Luiz Paulo Dias Pereira Filho

Grão raro, que Luiz Paulo Dias Pereira Filho ganhou, é cultivado apenas em 5 hectares da Fazenda Rarus, em Carmo de Minas | Foto: Arquivo pessoal / Luiz Paulo Filho

“Na fazenda, são cinco hectares cultivados com o eugenioides e todos os dias vai uma pessoa na lavoura para cuidar. É uma lavoura que você não pode deixar entrar praga, porque ele é realmente muito suscetível a doenças, o café é geneticamente puro, ele é selvagem”.

Por outro lado, a baixa produtividade tem vantagens e é compensada pela altíssima qualidade e características únicas do grão, o que agrega valor ao produto. “O eugenioides é conhecido por sua baixa cafeína, o que o torna ideal para consumo noturno, e por seu sabor excepcionalmente doce e frutado.
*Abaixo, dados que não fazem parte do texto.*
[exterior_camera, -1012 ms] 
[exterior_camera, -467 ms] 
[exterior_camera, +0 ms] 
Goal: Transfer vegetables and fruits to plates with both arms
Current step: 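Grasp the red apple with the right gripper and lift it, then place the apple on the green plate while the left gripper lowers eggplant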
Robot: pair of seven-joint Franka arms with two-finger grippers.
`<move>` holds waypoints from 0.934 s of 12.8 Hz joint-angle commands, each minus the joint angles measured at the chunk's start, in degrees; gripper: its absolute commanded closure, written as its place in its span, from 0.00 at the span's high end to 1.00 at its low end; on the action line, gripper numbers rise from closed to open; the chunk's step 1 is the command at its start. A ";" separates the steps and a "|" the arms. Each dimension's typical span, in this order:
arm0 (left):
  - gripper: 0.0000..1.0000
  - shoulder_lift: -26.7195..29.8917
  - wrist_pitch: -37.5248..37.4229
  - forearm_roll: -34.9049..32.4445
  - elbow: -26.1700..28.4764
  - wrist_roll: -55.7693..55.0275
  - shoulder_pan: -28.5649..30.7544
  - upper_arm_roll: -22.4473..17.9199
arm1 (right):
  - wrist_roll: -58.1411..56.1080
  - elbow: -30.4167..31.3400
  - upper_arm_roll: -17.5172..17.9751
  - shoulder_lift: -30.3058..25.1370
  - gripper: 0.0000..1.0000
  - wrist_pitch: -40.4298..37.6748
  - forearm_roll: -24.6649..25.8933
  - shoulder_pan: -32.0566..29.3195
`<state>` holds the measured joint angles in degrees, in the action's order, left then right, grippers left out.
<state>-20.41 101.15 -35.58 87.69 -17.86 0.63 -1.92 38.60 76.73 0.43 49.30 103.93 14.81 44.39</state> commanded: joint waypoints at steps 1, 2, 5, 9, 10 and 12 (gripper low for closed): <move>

Como se produz muito pouco por planta, os frutos são absurdamente doces e saborosos. Eles são frutados, são cítricos. Essa particularidade é resultado da natureza da planta, que consegue transformar mais seiva em características no grão devido à menor quantidade de frutos”, disse Pereira.

O mercado para o grão é promissor e há grande interesse pelo café eugenioides. A primeira safra, colhida no ano passado, foi vendida para os Emirados Árabes, Arábia Saudita, Taiwan e França, e já há fila de espera para a safra deste ano. “Todos que compraram já querem repetir a compra”.

Pereira ganhou as sementes do eugenioides em 2017, durante uma visita à Fazenda Imaculada, na Colômbia. “Eles me deram a semente e me falaram que era uma das variedades mais raras do mundo. Sou a única pessoa para quem eles cederam as sementes. Eu trouxe e comecei a cultivar, só que eu não cultivava com esse olhar comercial, até mesmo porque eu não tinha noção do presente que eles tinham me dado. Em 2019, essa fazenda ficou mega famosa e eu resolvi produzir de forma comercial. O Brasil tem cafés bons, tem cafés maravilhosos, mas precisa ter um diamante e o eugenioides tem todo o potencial”.